**REQUIREMENT:** Give the whole listing below once more, exactly, without pictures.

**SOURCE MATERIAL:**
+===+

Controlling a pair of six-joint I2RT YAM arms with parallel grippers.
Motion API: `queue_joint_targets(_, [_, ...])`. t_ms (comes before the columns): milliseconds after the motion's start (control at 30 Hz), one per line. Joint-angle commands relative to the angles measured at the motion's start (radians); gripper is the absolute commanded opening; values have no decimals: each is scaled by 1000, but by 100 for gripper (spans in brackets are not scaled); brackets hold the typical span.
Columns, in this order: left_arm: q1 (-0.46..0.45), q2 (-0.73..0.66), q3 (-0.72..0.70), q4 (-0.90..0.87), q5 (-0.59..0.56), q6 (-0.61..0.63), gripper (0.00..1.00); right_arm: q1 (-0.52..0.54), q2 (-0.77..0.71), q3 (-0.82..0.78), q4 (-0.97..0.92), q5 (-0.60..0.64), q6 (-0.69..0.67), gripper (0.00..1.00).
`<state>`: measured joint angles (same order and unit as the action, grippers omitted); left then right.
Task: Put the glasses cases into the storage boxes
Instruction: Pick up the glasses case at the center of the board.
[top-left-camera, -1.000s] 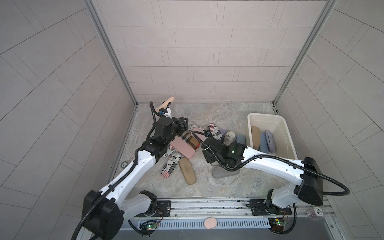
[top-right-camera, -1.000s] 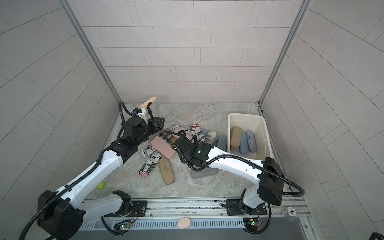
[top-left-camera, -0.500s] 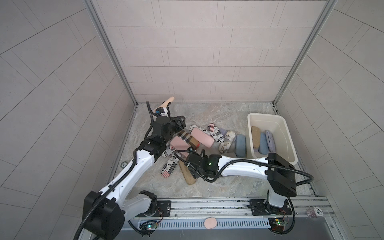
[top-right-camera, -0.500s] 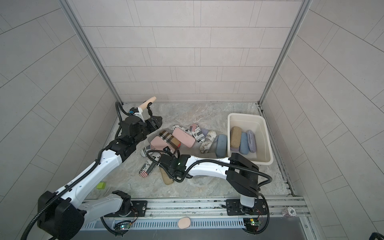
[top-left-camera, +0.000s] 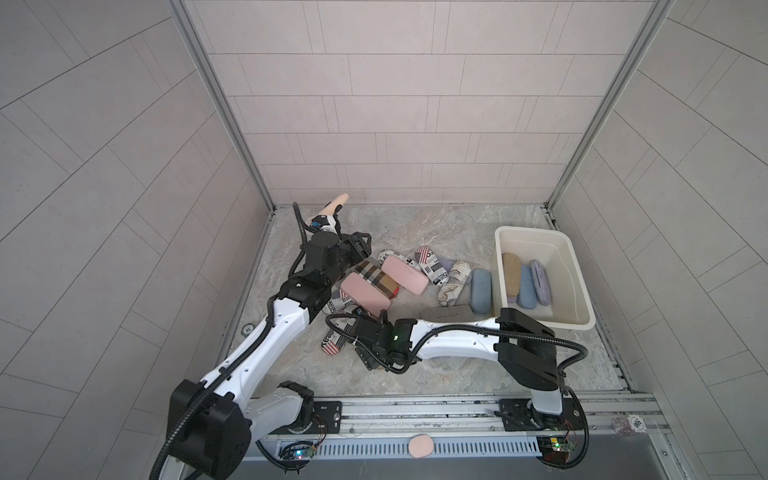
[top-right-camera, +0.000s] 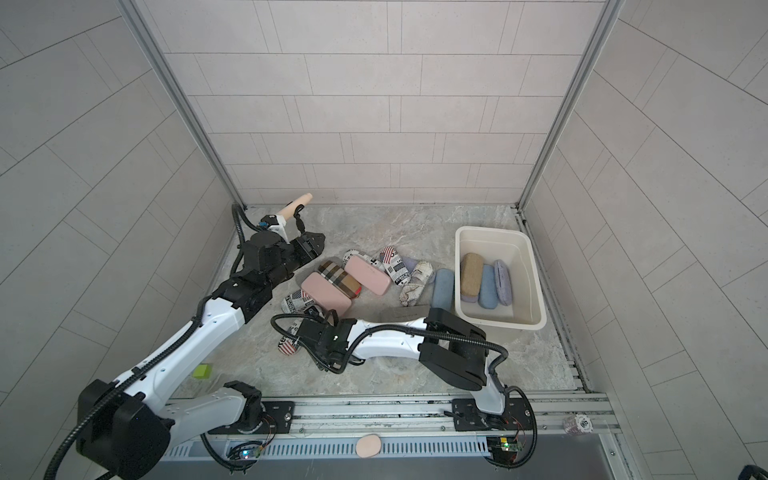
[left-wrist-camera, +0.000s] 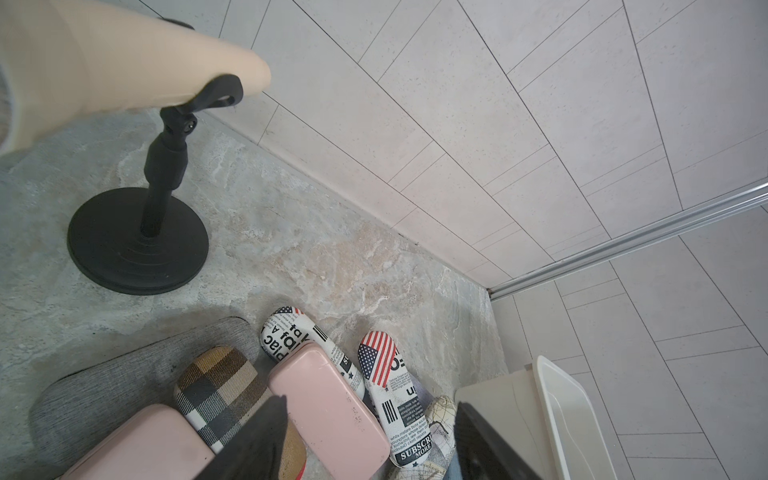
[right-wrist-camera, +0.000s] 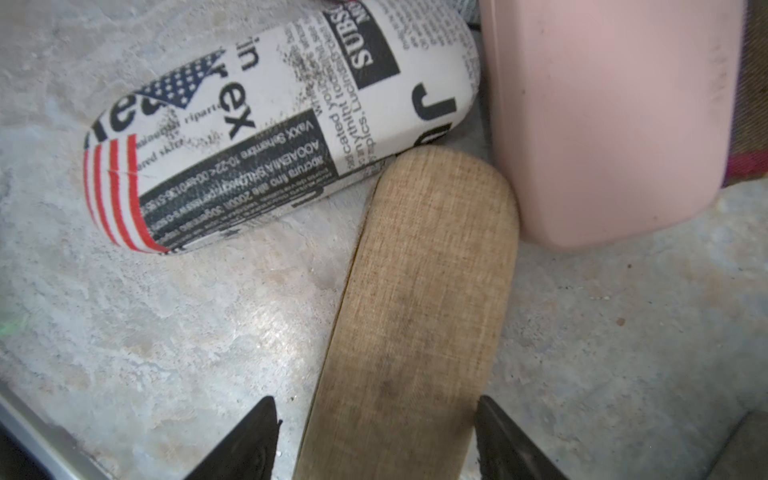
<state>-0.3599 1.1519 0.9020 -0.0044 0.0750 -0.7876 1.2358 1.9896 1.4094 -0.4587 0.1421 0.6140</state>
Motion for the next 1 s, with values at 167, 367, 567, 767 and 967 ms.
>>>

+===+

**SOLUTION FOR THIS EXERCISE:**
Controlling a pair of six-joint I2RT YAM arms with parallel grippers.
Motion API: `queue_joint_targets(_, [_, ...])`. t_ms (comes before the columns): milliseconds after the motion's start (control at 30 Hz), one per line. Joint-angle commands relative to the angles measured at the motion's start (radians); gripper is the absolute commanded opening; values have no decimals: each is scaled by 1000, but by 100 for gripper (spans in brackets are not scaled); brackets hold the typical span.
Columns, in this order: left_arm: q1 (-0.46..0.45), q2 (-0.73..0.66), q3 (-0.72..0.70), q4 (-0.90..0.87), q5 (-0.59..0.56), q6 (-0.61..0.63), gripper (0.00..1.00); right_arm: q1 (-0.52..0.54), q2 (-0.77..0.71), q3 (-0.82..0.78), q4 (-0.97..0.92), q5 (-0.60..0.64), q6 (-0.69..0.67), gripper (0.00..1.00).
`<state>`: measured joint angles (same order and unit as the action, grippers omitted); left then right.
Task: Put the glasses cases into the storage boxes
Instruction: Pick up the glasses case at the center of the board.
[top-left-camera, -1.000s] 
[top-right-camera, -1.000s] 
[top-left-camera, -0.500s] 
[top-right-camera, -0.500s] 
[top-left-camera, +0.000s] 
[top-right-camera, +0.000s] 
[left-wrist-camera, +0.000s] 
[right-wrist-camera, +0.000s] 
<state>-0.3599 1.1519 0.9020 -0.0044 0.0750 -0.7876 1.2358 1.9896 1.4094 -0.4587 0.1421 0.6140</state>
Motion for the next 1 s, with values at 167, 367, 567, 767 and 967 ms.
>>>

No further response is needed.